There has been a lot of talk lately about the gentrification of Pattaya. If that's the case I'd hate to have seen it before (no, actually I would've LOVED to have seen it before, who am I kidding?)

However ...

Pattaya is a schizophrenic city. The southern end, and generally the area of Jomtien, is where the big new investment is going into, capitalising on the the 5 million-odd tourists (some of them very odd!) who venture the 145 km 2-hour drive (or flight) from Bangkok to Pattaya each year. Pleasant promenades, beautiful beaches, tasteful family-friendly resorts. Gee, there are places I'd be more than happy to bring my mother to. A flash new Central Mall has just opened, replete with Japanese restaurants, electronics stores, usual middle-class mall fare. Then there are the new wave of hotels: the Hard Rock Hotel, the Dusit Thani D2, the amazing Centara Grand Mirage is now open (see next blog about this), and the Hilton Pattaya is slated to open any day now. Not to mention Ocean One Tower, which, at 367 metres is slated to be the tallest residental tower in Thailand, if not the world. Setting a new tone, a high water mark.

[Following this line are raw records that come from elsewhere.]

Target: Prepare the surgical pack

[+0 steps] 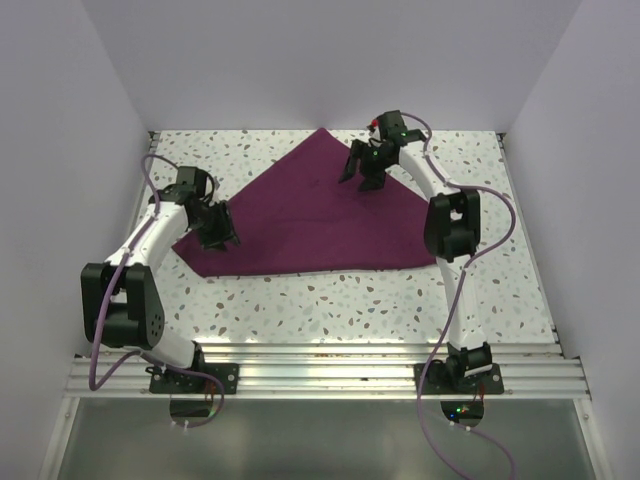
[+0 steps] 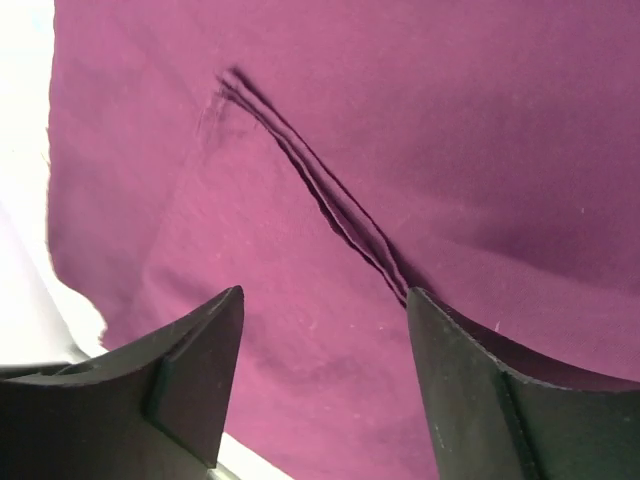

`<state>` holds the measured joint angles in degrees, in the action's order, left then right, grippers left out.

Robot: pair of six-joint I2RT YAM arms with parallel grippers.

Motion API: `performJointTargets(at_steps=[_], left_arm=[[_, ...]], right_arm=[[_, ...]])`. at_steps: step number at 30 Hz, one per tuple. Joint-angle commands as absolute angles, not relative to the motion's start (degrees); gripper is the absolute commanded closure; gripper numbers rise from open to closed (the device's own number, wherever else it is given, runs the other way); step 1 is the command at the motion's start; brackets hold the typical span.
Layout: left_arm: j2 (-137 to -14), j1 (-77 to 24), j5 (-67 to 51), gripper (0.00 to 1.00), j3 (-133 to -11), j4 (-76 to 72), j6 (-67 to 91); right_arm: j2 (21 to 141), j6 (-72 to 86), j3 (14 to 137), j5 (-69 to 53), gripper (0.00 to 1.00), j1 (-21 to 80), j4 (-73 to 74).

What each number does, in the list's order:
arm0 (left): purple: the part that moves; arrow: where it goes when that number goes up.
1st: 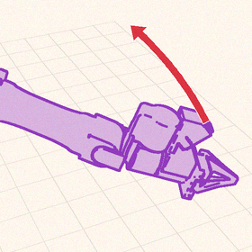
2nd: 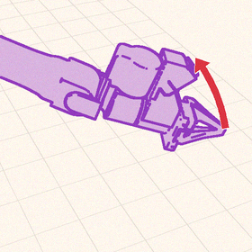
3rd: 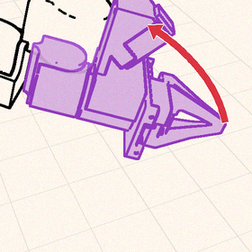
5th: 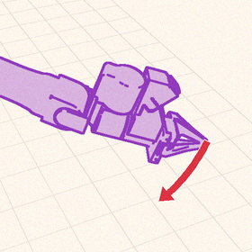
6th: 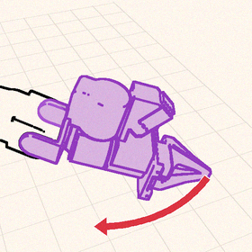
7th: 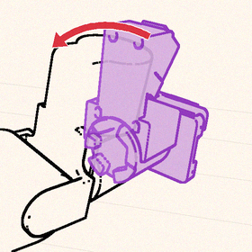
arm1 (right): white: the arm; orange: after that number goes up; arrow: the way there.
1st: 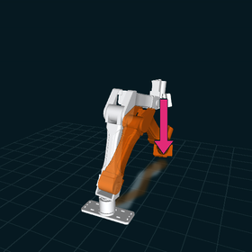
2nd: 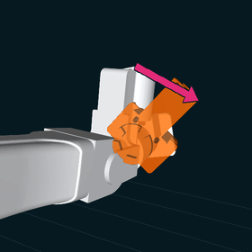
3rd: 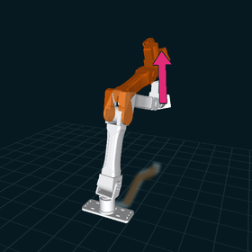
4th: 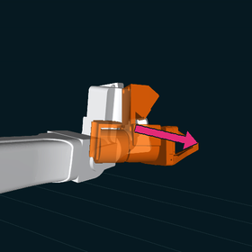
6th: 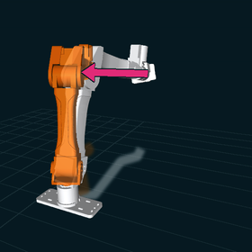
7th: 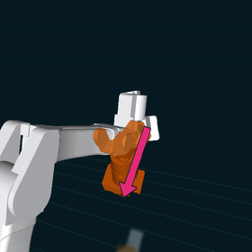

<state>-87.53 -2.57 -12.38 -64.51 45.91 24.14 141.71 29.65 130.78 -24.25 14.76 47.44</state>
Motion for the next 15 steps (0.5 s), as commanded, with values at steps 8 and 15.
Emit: performJointTargets(at_steps=[8,15], left_arm=[[-87.3,-1.8,-13.0,0.55,-67.2,44.0,22.0],[-85.3,-1.8,-16.2,0.68,-64.0,41.8,22.1]], right_arm=[[133.9,21.3,129.0,-23.9,0.41,17.4,40.9],[120.8,22.6,113.8,-21.1,0.74,14.6,45.4]])
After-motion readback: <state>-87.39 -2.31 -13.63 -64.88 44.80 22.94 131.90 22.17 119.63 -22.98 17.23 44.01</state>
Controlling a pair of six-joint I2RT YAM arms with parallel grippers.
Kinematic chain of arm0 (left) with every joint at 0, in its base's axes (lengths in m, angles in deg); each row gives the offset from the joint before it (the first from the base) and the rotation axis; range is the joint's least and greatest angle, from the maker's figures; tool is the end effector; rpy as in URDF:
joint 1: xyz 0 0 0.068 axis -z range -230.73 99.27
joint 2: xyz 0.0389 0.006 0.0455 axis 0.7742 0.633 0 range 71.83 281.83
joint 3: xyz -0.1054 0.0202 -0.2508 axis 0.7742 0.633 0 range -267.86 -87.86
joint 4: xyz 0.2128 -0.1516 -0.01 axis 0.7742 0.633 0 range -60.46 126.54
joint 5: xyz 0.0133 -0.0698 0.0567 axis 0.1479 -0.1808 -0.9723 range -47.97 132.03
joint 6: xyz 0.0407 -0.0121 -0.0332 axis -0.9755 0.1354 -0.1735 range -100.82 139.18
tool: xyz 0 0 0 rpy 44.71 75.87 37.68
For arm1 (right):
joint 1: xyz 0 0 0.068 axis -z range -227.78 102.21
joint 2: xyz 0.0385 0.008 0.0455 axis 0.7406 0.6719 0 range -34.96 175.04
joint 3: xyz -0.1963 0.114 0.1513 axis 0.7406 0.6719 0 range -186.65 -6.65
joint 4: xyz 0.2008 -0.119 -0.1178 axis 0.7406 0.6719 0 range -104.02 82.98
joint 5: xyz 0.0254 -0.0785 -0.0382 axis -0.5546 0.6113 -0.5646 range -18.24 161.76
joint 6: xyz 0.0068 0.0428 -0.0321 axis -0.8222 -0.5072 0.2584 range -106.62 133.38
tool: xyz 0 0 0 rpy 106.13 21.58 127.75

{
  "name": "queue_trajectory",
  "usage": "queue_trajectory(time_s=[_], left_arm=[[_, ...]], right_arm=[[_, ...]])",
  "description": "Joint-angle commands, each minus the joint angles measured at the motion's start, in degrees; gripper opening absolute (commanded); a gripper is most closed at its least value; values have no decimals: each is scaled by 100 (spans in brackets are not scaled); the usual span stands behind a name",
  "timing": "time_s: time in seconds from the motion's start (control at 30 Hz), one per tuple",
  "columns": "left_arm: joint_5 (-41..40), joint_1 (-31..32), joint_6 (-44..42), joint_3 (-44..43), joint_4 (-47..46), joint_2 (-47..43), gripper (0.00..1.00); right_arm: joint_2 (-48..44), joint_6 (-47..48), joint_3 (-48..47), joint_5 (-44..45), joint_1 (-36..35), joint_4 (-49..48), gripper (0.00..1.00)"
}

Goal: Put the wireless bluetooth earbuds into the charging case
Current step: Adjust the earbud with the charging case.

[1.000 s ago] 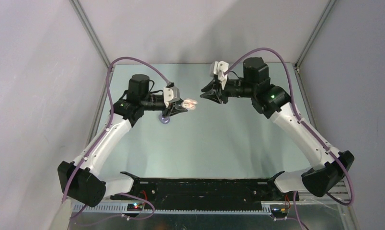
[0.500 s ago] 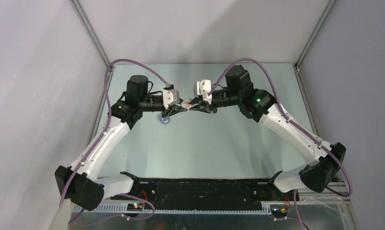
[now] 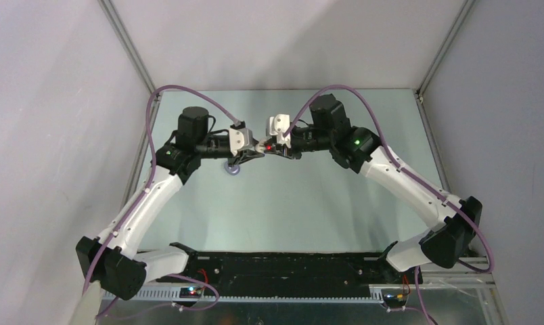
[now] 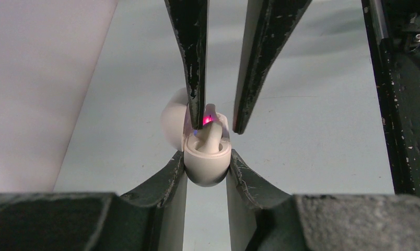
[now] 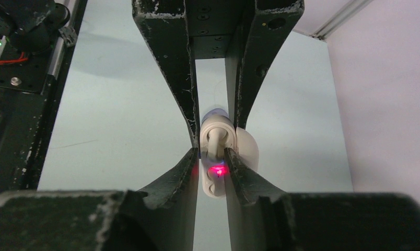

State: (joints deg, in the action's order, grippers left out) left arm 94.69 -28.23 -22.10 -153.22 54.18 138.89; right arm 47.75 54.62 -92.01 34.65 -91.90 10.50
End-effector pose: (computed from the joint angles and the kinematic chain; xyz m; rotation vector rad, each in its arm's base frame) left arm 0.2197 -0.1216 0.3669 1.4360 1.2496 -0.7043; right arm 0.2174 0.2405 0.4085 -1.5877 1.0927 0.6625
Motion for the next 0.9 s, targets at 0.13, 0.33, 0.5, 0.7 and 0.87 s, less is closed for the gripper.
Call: queue_trajectory(time_s=[0.13, 0.33, 0.5, 0.7, 0.87], left_arm=[[35, 56, -177, 65, -100, -147, 0], [39, 57, -178, 74, -108, -142, 0], [31, 51, -245, 76, -71, -154, 0], [154, 58, -762, 44, 123, -189, 0], [172, 81, -1010, -28, 261, -162, 0]], right_arm=[[13, -30, 21, 341, -111, -434, 23], [3, -42, 35, 311, -118, -386, 18], [-23, -15, 45, 208, -81, -314, 2], [-48, -251, 57, -78, 72, -347, 0], [-37, -381, 151, -119, 154, -495, 0]])
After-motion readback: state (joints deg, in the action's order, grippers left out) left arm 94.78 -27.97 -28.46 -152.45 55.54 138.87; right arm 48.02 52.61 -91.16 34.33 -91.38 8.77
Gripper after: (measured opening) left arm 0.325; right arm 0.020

Amazingly in my 23 years of travelling to Thailand I'd never set foot in Pattaya. So I arrived with a trolley-load of mental preconceptions and baggage about Pattaya; mostly beaten-up Samsonite suitcases and backpacks admittedly. I left with new baggage, mostly fake Louis Vuitton -- oh, and some vivid mental snapshots from that show in the upstairs bar. How does she do that???